Sunday, September 24, 2017

Simple regression model by TensorFlow

Overview

Neural network is composed of input, hidden and output layers. And the number of hidden layers is optional. So the simplest network architecture has just one hidden layer.

On this article, I’ll make the simplest neural network for regression by TensorFlow.

From the official web site,
TensorFlow™ is an open source software library for numerical computation using data flow graphs.

This makes it easier to make shallow and deep neural network and other machine leaning algorithms. Through the simple trial, we can learn about TensorFlow and the system of neural network.

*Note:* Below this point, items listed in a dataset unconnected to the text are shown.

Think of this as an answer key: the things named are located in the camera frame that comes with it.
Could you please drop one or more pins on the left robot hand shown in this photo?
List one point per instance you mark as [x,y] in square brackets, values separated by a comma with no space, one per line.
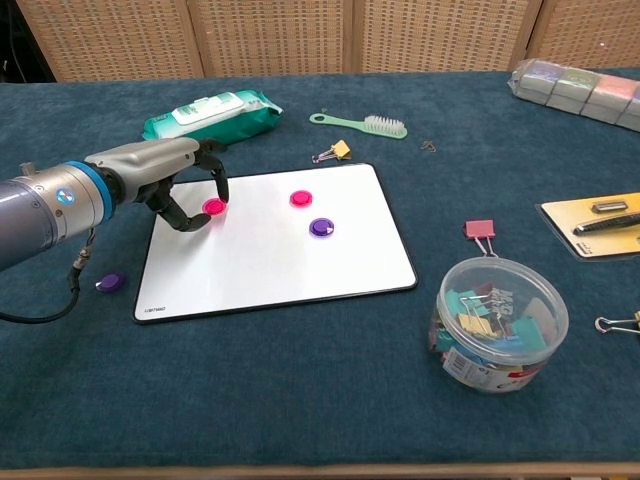
[145,162]

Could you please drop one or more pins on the pink round magnet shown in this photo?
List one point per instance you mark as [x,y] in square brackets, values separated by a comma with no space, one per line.
[214,206]
[301,198]

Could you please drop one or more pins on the purple round magnet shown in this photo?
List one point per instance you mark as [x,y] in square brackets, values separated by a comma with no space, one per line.
[321,227]
[110,282]

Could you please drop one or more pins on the white magnetic board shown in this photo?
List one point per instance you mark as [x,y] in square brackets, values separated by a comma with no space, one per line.
[275,270]

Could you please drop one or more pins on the green wet wipes pack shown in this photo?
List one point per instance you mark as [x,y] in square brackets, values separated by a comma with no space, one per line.
[225,112]

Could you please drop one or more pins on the woven folding screen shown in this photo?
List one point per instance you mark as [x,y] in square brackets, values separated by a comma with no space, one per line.
[275,35]

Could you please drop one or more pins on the small yellow binder clip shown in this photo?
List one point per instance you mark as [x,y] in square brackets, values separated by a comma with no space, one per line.
[341,149]

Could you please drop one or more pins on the mint green small brush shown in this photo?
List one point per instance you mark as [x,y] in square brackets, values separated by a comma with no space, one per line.
[385,129]

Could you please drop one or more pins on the dark teal table cloth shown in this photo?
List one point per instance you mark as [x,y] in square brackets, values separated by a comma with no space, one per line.
[300,380]

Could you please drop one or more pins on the bronze paper clips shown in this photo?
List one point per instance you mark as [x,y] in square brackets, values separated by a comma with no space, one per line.
[428,145]

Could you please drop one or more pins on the pink binder clip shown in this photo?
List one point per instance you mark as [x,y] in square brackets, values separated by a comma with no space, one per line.
[480,228]

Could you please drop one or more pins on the clear tub of binder clips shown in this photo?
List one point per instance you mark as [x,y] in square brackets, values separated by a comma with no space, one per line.
[495,340]

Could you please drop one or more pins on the yellow razor blister pack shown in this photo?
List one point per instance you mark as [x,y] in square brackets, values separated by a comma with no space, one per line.
[565,220]

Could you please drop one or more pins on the wrapped colourful tissue packs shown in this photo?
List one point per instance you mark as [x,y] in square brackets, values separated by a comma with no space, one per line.
[575,90]

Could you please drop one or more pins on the large yellow binder clip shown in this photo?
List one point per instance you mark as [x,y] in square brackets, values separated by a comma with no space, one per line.
[620,322]

About the Tensorflow itself, please check the article below.

Model architecture


Roughly, from the viewpoint of the layer’s position, neural network has 3 types of layers, meaning input, hidden and output layers. Input and output layers depend on the data and prediction form you want. On the other hand, you can choose the scale and size of hidden layers.

So, here, to attain “the simplest model”, I made the model which has just one hidden layer. Concretely, the architecture I adapted is the image below.

enter image description here

It has input, one hidden, output layers. On the image, the color fulfills each roles as followings.

  • blue: input data
  • red: bias item
  • orange: output

The number of blue circles depends on the data and the orange one depends on the purpose of the model. On this case, the data has 3 features and the model is for regression.

Data


I used iris dataset. This dataset has 4 features which is composed of numbers and has 1 class information. But this time, 3 features were used to predict one another feature’s value.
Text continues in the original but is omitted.